If you had to choose one concept of our mathematics that has the highest probability of having an existence independent of the human mind, which one would you select? Most people would probably
conclude that this has to be the natural numbers. What can be more “natural” than 1, 2, 3,…? Even the German mathematician of intuitionist inclinations Leopold Kronecker (1823–91) famously declared: “God created the natural numbers, all else is the work of man.” So if one could show that even the natural numbers, as a concept, have their origin in the human mind, this would be a powerful argument in favor of the “invention” paradigm. Here, again, is how Atiyah argues the case: “Let us imagine that intelligence had resided, not in mankind, but in some vast solitary and isolated jelly-fish, buried deep in the depths of the Pacific Ocean. It would have no experience of individual objects, only with the surrounding water. Motion, temperature and pressure would provide its basic sensory data. In such a pure continuum the discrete would not arise and there would be nothing to count.” In other words, Atiyah is convinced that even a concept as basic as that of the natural numbers was
created
by humans, by abstracting (the cognitive scientists would say, “through grounding metaphors”) elements of the physical world. Put differently, the number 12, for instance, represents an abstraction of a property that is common to all things that come in dozens, in the same way that the word “thoughts” represents a variety of processes occurring in our brains.

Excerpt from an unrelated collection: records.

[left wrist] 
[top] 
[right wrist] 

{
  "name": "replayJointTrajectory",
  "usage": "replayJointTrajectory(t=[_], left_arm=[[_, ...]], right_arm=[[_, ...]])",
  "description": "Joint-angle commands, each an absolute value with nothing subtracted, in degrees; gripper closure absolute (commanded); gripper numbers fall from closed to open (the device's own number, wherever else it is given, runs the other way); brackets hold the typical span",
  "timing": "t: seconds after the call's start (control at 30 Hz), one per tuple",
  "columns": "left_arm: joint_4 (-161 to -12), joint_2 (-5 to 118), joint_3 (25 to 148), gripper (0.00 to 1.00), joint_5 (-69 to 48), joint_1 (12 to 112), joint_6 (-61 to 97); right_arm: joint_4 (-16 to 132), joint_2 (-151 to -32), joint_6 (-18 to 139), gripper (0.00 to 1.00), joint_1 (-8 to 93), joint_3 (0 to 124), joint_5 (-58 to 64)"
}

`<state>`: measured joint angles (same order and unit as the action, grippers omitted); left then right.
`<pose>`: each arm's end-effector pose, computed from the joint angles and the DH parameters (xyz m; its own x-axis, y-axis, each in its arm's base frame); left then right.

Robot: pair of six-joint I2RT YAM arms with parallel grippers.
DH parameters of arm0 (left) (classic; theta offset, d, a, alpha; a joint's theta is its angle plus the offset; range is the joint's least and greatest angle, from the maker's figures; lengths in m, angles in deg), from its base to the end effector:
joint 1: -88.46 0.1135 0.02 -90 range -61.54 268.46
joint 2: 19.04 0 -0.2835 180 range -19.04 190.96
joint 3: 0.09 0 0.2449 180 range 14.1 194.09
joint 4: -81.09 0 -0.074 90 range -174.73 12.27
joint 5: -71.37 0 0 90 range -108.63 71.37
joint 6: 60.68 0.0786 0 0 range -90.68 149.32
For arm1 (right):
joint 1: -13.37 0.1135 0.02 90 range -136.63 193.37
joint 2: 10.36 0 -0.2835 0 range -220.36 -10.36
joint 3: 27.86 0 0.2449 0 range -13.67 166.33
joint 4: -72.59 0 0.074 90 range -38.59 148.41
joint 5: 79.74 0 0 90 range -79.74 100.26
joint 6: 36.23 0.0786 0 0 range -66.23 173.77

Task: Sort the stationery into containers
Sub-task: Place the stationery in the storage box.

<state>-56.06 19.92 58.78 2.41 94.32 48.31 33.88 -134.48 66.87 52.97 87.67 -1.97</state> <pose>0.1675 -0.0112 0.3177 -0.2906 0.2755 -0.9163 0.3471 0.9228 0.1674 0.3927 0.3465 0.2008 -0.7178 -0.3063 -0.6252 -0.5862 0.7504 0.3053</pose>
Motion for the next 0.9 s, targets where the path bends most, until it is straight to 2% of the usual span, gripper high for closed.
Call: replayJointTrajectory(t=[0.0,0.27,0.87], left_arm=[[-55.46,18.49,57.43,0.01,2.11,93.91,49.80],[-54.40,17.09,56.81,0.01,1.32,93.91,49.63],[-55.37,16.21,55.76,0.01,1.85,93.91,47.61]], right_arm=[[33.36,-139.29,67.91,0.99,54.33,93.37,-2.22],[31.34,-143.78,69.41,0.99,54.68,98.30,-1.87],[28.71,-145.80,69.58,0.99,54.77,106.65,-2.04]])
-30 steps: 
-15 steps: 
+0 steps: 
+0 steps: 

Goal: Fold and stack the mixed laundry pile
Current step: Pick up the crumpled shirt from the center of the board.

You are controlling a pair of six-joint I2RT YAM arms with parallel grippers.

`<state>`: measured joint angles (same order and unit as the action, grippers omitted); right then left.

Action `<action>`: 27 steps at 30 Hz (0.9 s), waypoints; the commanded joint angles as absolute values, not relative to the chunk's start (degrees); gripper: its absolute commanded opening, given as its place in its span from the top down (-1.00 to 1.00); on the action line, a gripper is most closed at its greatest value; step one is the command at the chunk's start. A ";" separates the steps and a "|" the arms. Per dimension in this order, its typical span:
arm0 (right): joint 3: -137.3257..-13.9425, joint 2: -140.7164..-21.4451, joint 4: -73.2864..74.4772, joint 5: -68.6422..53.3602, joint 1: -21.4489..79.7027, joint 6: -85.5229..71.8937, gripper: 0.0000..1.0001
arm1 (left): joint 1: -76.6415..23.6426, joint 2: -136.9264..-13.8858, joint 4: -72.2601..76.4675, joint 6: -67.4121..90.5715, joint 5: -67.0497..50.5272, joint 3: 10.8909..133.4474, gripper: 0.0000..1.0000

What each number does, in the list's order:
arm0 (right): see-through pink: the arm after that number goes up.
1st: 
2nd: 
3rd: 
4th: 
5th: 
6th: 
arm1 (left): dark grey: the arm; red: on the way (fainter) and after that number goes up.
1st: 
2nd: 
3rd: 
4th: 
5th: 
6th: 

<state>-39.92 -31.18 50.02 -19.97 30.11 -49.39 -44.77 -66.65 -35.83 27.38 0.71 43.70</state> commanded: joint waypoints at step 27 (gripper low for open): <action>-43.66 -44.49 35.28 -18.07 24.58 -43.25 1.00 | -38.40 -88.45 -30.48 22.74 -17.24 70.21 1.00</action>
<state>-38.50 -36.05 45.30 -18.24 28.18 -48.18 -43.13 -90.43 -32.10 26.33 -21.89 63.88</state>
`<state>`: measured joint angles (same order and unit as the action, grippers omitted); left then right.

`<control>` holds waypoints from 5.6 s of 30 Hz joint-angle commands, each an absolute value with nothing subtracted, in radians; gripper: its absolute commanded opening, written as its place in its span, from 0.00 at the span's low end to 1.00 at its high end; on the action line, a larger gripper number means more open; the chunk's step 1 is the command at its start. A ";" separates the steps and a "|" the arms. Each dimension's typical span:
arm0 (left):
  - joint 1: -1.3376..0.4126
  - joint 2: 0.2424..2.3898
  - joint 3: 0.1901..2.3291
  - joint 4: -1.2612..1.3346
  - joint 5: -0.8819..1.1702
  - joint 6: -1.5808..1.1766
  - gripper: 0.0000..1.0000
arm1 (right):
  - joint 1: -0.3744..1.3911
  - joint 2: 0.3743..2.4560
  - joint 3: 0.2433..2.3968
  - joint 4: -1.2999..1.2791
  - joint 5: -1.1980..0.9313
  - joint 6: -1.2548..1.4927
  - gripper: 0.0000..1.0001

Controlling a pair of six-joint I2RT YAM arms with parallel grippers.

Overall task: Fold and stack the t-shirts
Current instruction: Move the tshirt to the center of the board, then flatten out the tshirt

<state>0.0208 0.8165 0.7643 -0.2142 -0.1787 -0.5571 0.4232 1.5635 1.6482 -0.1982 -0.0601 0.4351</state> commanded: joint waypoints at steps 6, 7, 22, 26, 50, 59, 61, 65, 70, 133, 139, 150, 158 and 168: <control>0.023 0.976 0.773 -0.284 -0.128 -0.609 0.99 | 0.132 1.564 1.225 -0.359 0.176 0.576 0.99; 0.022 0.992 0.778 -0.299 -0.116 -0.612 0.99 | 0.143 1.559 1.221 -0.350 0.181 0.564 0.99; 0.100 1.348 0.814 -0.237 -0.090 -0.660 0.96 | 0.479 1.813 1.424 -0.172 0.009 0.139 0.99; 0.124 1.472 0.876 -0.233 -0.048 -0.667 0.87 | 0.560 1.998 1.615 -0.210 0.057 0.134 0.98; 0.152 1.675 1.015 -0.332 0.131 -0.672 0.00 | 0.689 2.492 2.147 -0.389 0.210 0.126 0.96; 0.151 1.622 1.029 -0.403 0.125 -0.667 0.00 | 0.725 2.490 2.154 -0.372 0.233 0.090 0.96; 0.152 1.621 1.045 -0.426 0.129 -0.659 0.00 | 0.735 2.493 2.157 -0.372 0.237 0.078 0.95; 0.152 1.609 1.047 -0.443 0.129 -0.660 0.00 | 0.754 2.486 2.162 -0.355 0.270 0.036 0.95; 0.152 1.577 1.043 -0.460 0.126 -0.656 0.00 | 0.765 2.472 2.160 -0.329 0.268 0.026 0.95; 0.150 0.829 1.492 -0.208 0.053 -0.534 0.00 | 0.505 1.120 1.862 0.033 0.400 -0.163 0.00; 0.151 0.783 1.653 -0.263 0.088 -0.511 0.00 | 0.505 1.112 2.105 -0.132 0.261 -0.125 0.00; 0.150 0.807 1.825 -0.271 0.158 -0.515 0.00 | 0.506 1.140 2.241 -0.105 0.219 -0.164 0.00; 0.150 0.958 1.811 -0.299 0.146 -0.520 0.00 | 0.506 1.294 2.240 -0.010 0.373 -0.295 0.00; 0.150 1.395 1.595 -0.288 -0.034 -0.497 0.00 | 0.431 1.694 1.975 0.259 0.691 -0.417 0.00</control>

The reader might object to the use of the hypothetical universe of the jellyfish to prove this point. He or she may argue that there is only one, inevitable universe, and that every supposition should be examined in the context of this universe. However, this would be tantamount to conceding that the concept of the natural numbers is in fact somehow dependent on the universe of human experiences! Note that this is precisely what Lakoff and Núñez mean when they refer to mathematics as being “embodied.”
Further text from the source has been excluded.